Ontario MPP Michael Harris issued a letter to Premier Kathleen Wynne today demanding that test results and a Ministry of Transportation analysis on the Nipigon River bridge failure be made public.

Ministry of Transportation says third-party analysis will be completed by fall. Harris wants them sooner

The Nipigon River bridge heaved apart on Jan. 10, severing the main east-west artery for transportation of goods across the country. (Dave Crawford/infosuperior.com)

Ontario MPP Michael Harris issued a letter to Premier Kathleen Wynne today demanding that test results and a Ministry of Transportation analysis on the Nipigon River bridge failure be made public.

The Nipigon River bridge, a newly constructed bridge in northern Ontario, heaved apart in January, closing the Trans-Canada highway the only road connecting eastern and western Canada.

"Simply put, if the bolts were, or were not the cause, the public needs to know. And if they were not, the government needs to come clean on its role in this regrettable, costly failure," Harris said in his letter.

As the CBC reported in early July, two independent facilities did testing on the bolts and have now submitted their reports to the MTO, but the government isn't making those public yet.

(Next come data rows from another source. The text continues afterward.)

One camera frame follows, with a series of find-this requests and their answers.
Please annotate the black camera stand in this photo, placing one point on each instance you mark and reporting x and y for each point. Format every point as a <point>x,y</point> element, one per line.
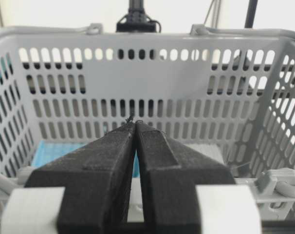
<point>136,20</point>

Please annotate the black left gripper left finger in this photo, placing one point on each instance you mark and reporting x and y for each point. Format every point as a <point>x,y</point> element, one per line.
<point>82,192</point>

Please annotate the blue hand brush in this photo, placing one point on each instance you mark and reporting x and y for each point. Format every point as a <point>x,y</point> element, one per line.
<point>48,151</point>

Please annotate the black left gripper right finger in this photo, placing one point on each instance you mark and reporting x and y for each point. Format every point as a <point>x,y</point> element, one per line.
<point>186,192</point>

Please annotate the white item in basket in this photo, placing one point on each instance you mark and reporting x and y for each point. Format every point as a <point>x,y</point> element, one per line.
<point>211,150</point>

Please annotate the grey plastic shopping basket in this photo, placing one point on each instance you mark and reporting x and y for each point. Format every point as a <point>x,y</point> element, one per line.
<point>231,87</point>

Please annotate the grey basket handle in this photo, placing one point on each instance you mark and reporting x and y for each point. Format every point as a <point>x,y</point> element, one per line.
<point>280,180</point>

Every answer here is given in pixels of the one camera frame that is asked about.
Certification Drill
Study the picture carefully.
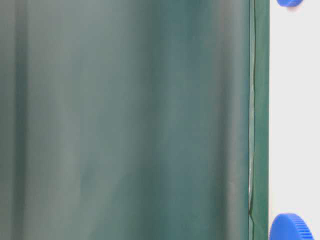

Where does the large blue gear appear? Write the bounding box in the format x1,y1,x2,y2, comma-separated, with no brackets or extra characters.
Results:
269,213,314,240

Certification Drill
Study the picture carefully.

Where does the small blue gear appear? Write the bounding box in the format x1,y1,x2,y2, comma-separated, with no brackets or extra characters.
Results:
277,0,303,8

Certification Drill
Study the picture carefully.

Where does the green cloth backdrop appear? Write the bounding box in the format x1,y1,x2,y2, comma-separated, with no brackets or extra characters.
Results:
0,0,270,240

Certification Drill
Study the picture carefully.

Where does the white board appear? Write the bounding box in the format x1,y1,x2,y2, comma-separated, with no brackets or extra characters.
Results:
269,0,320,239

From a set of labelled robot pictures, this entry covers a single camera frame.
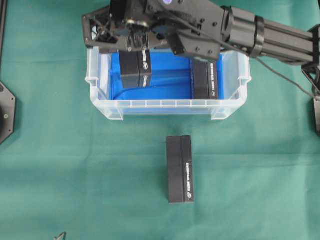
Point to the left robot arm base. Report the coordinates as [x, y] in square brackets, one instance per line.
[7, 112]

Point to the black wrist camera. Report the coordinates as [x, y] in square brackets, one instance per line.
[193, 47]

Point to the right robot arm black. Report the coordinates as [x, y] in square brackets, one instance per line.
[197, 29]

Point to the green table cloth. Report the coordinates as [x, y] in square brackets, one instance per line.
[256, 174]

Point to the clear plastic storage case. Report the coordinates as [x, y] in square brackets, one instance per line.
[236, 75]

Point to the blue cloth liner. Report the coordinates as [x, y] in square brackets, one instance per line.
[171, 79]

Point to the small dark pointed object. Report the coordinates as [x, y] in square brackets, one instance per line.
[61, 235]

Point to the black box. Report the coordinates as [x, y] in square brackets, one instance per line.
[180, 169]
[205, 80]
[136, 63]

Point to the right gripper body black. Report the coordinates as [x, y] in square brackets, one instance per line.
[121, 26]

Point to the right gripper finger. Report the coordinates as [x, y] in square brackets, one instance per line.
[150, 42]

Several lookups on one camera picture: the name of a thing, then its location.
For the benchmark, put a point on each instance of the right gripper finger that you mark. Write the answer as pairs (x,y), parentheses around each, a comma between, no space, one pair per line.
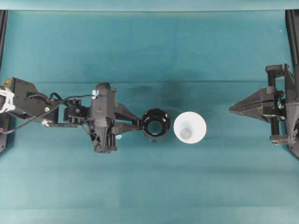
(251,100)
(251,114)

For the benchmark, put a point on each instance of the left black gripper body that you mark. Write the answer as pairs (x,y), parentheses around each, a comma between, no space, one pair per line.
(101,118)

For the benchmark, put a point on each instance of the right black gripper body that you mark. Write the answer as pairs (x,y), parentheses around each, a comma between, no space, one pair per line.
(284,117)

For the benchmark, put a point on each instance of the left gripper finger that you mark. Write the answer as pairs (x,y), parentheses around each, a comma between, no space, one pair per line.
(121,128)
(123,113)

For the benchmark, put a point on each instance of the black cup holder with handle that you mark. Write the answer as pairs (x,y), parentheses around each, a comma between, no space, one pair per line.
(155,124)

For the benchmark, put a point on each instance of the white paper cup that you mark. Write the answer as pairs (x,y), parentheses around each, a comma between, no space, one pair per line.
(190,127)

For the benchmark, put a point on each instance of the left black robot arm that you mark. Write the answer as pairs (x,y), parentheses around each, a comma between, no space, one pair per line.
(21,99)

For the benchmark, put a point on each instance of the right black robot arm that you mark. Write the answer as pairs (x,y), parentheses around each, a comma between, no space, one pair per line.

"The study into the bolts is only one piece of the larger picture," ministry spokesperson Bob Nichols said in a statement.

"The bolt study provided us with only a partial answer about the bridge, and, as such, we think it's premature to discuss it on its own at this time."

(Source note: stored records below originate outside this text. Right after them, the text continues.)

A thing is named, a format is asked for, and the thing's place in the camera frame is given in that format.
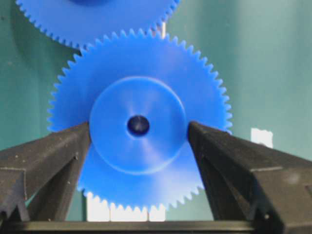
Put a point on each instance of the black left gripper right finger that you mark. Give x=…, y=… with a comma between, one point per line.
x=248, y=181

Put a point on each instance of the small blue plastic gear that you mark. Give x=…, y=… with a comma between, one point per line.
x=138, y=92

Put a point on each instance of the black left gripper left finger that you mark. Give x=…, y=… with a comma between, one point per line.
x=38, y=178

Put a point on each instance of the silver aluminium extrusion rail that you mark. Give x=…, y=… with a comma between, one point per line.
x=195, y=205

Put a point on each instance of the large blue plastic gear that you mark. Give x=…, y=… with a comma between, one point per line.
x=77, y=23

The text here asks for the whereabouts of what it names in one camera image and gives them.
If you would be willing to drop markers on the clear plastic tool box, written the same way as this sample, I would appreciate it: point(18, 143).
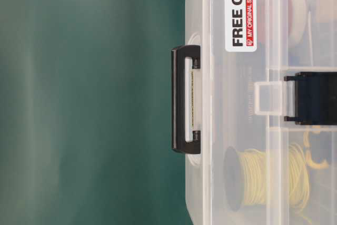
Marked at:
point(240, 99)

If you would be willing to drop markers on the black tool box latch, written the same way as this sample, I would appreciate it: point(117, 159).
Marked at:
point(314, 98)

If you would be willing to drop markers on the white free case label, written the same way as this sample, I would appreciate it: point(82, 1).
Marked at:
point(240, 25)

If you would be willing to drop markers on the red tape roll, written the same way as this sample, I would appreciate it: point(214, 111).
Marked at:
point(297, 16)

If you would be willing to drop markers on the black tool box handle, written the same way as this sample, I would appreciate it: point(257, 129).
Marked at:
point(178, 57)

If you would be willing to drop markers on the yellow wire spool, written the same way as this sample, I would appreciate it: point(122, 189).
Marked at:
point(245, 178)

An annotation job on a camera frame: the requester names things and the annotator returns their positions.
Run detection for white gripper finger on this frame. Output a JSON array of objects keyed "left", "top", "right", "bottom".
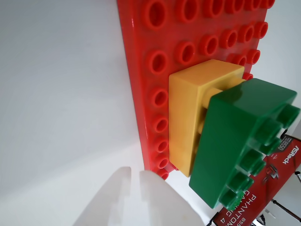
[
  {"left": 72, "top": 166, "right": 132, "bottom": 226},
  {"left": 139, "top": 170, "right": 204, "bottom": 226}
]

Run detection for large green lego brick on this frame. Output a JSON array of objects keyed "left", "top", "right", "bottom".
[{"left": 189, "top": 78, "right": 301, "bottom": 210}]

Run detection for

Government bridge engineers are conducting their own analysis and so is an independent engineering consultant with expertise in cable-stayed bridges. Those findings will then be compared and only then will the findings including the already-complete bolt analyses be made public, Nichols said.

That's expected to be in the fall.

"This type of work takes time, and it has been made clear to those involved that they should take the time they need to get it right," he said.

The temporary repair done on the bridge in January is functioning as expected, Nichols said.